Composition of synthetic wastewater

Fifteen litres of synthetic wastewater consisting of 15 g of anhydrous glucose, 10 g of bicarbonate, 0.5 g of urea and 1 mL of macronutrients and micronutrients per litre of feed were prepared daily. In addition, the influent was enriched with MPB at the working concentration (300, 500 or 1,000 μg/L), which had been previously diluted in methanol. The ratio of nutrients used was chemical oxygen demand (COD)/N/P = 600/7/1 (Guo et al. 2008). Preparation and dosing of these nutrients and other trace compounds were performed according to Londoño et al. (2012).

Batch experiments

Batch experiments were performed to determine the anaerobic biomass response based on the increase of the pollutant concentration under study. To assemble the test, 60-mL amber glass bottles were fitted with rubber stoppers and aluminum seals to obtain the correct seal for each experimental unit with a working volume in the bottles of 30 mL. The culture medium had a similar composition to that of a continuous system; however, 0.3 g/L of yeast extract and 1 mL of resazurin solution at 0.1% were added. Subsequently, after boiling and cooling, 0.5 g of cysteine and 2 g of NaHCO3 were added, and the pH was adjusted to be between 6.8 and 7.0. Experimental units with active biomass were used to evaluate biological degradation of MPB and experimental equivalent sterilized units were used to evaluate abiotic removal mechanisms of MPB. All bottles, samples and controls were incubated at 30 °C at 100 rpm.
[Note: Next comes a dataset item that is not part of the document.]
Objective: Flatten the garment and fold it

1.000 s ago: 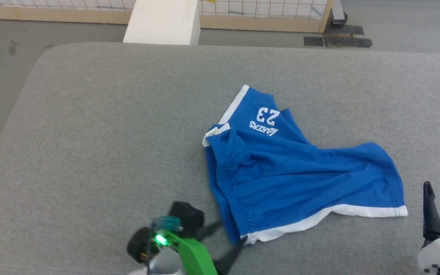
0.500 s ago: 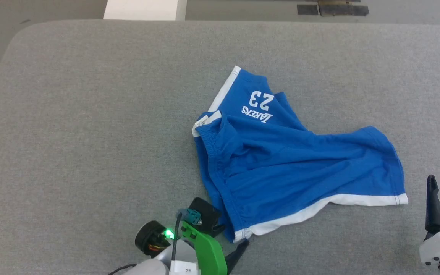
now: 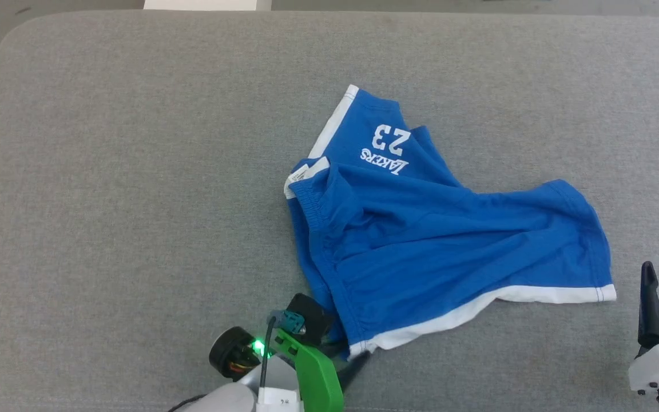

Images from the scanning electron microscope

The sample preparation for the scanning electron microscope (SEM) images was based on the method of fixation with glutaraldehyde (Bhattacharyya & Singh 2011). Biomass pellets were washed with a phosphate buffer solution of 0.1 mol/L at a pH of 7.0, fixed with 2.5% glutaraldehyde for 2 hours and then washed with water for 5 minutes. Dehydration was performed by passing the slurry through ethanol at 25, 50, 70, 80, 90, 95 and 100%. Lastly, a thin gold coating was added to the samples prior to their analysis in the SEM.

Analytical methods

The dissolved organic carbon (DOC), COD, TSS, VSS, pH, alkalinity and the SVI were measured in accordance with Standard Methods (American Public Health Association/American Water Works Association/Water Environment Federation 2012).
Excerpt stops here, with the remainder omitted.